Up to and including the line with "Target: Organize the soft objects", please reproduce the lines below exactly, beginning with the first.
*** Data below ***
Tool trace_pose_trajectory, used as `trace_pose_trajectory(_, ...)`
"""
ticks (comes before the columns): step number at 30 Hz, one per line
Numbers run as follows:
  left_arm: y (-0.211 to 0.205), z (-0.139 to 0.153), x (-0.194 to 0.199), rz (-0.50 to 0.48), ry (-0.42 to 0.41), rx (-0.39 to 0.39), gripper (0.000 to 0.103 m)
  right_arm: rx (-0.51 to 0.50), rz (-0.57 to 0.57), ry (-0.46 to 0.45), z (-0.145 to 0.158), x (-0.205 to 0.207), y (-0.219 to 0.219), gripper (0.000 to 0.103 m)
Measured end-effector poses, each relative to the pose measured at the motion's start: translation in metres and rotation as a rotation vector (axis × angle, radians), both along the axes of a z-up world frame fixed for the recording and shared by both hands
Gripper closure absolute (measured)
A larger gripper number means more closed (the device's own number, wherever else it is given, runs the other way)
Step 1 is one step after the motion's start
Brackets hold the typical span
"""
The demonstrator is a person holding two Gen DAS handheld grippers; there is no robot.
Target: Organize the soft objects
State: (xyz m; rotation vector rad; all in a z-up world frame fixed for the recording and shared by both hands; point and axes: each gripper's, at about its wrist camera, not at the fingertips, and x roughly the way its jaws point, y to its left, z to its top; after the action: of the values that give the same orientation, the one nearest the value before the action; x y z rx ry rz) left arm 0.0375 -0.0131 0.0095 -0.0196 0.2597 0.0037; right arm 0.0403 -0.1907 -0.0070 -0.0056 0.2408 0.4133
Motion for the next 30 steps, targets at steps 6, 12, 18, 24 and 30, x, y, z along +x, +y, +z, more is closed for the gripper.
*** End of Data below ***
## Result of the exercise
Tool trace_pose_trajectory, used as `trace_pose_trajectory(_, ...)`
"""
ticks (comes before the columns): step number at 30 Hz, one per line
Numbers run as follows:
  left_arm: y (-0.211 to 0.205), z (-0.139 to 0.153), x (-0.194 to 0.199), rz (-0.50 to 0.48), ry (-0.42 to 0.41), rx (-0.39 to 0.39), gripper (0.000 to 0.103 m)
  right_arm: rx (-0.51 to 0.50), rz (-0.57 to 0.57), ry (-0.46 to 0.45), z (-0.145 to 0.158), x (-0.205 to 0.207), y (-0.219 to 0.219), gripper (0.000 to 0.103 m)
Measured end-effector poses, each relative to the pose measured at the motion's start: translation in metres and rotation as a rotation vector (axis × angle, radians), both along the axes of a z-up world frame fixed for the recording and shared by both hands
Gripper closure absolute (measured)
A larger gripper number means more closed (the device's own number, wherever else it is given, runs the other way)
Step 1 is one step after the motion's start
Brackets hold the typical span
"""
The demonstrator is a person holding two Gen DAS handheld grippers; there is no robot.
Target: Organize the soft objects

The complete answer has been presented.